**PROBLEM DETAILS**
Word for word, output the data, with none of its pictures.

**DATA BELOW**
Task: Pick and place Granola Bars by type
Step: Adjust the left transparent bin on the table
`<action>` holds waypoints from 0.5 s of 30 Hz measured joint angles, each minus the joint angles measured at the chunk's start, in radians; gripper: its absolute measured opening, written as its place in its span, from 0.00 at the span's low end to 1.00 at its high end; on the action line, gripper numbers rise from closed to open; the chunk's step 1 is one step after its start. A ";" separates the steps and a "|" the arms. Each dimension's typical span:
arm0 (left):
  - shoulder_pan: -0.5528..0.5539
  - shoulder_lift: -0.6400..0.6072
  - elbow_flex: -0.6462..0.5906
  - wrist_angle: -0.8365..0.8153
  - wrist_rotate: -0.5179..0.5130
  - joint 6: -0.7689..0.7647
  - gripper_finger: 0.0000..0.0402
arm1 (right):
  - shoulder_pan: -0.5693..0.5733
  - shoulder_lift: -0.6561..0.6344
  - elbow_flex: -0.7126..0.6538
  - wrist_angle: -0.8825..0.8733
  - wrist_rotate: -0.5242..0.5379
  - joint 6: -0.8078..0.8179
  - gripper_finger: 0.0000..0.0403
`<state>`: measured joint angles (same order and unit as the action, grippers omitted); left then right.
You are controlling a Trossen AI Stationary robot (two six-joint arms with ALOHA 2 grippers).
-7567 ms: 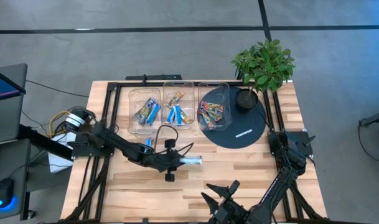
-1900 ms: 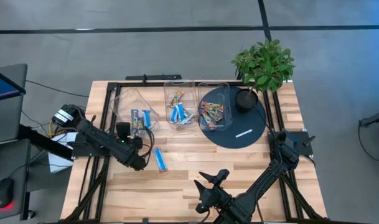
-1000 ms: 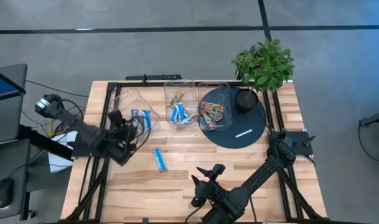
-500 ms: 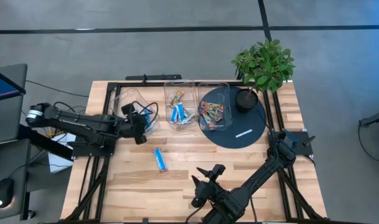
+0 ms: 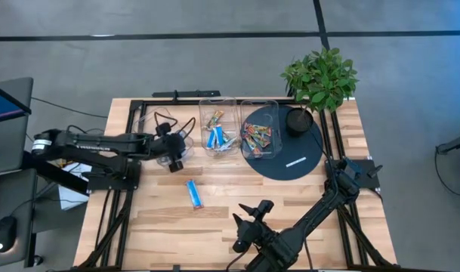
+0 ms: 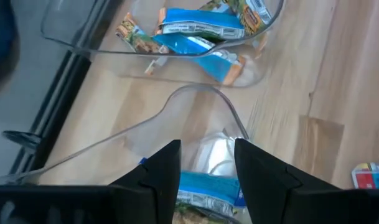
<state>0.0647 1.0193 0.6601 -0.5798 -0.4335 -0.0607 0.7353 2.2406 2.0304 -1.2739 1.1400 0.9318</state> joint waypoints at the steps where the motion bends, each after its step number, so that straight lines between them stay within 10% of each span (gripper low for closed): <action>1: 0.015 0.013 0.000 0.014 0.013 0.008 0.36 | 0.000 0.000 0.000 0.000 0.000 0.000 0.44; 15: 0.071 0.127 0.000 0.086 0.168 0.095 0.36 | 0.004 0.000 0.000 -0.004 -0.013 0.000 0.44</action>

**YOUR SOLUTION**
Task: Pick and place Granola Bars by type
Step: Adjust the left transparent bin on the table
`<action>` holds waypoints from 0.5 s of 30 Hz measured joint angles, each minus the joint angles measured at the chunk's start, in radians; gripper: its absolute measured opening, written as its place in its span, from 0.00 at the span's low end to 1.00 at its high end; on the action line, gripper numbers rise from closed to open; the chunk's step 1 is one step after its start. A ";" separates the steps and a "|" the arms. Each dimension's typical span:
arm0 (left):
  - shoulder_pan: -0.5528..0.5539
  - shoulder_lift: -0.6400..0.6072
  - elbow_flex: -0.6462..0.5906
  - wrist_angle: -0.8365..0.8153
  - wrist_rotate: -0.5179..0.5130
  - joint 6: -0.7689..0.7647
  - gripper_finger: 0.0000..0.0402
arm1 (right):
  - shoulder_pan: -0.5693..0.5733
  - shoulder_lift: -0.6561..0.6344
  - elbow_flex: -0.7126..0.6538
  - wrist_angle: -0.8825..0.8733
  - wrist_rotate: -0.5242..0.5379
  - joint 6: -0.8078..0.8179
  - gripper_finger: 0.0000..0.0403
`<state>`: measured joint angles (same order and unit as the action, grippers omitted); left then right.
You are controlling a Trossen AI Stationary robot (two six-joint arms with ALOHA 2 grippers).
-7567 ms: 
-1900 ms: 
-1000 ms: 
-500 ms: 
+0 ms: 
+0 ms: 
<state>0.0647 1.0193 0.6601 -0.5798 -0.4335 -0.0607 0.7353 2.2406 2.0304 -1.2739 1.1400 0.9318</state> joint waypoints at the steps where the motion bends, each after its step number, so that straight lines between them stay within 10% of each span (gripper low for closed): <action>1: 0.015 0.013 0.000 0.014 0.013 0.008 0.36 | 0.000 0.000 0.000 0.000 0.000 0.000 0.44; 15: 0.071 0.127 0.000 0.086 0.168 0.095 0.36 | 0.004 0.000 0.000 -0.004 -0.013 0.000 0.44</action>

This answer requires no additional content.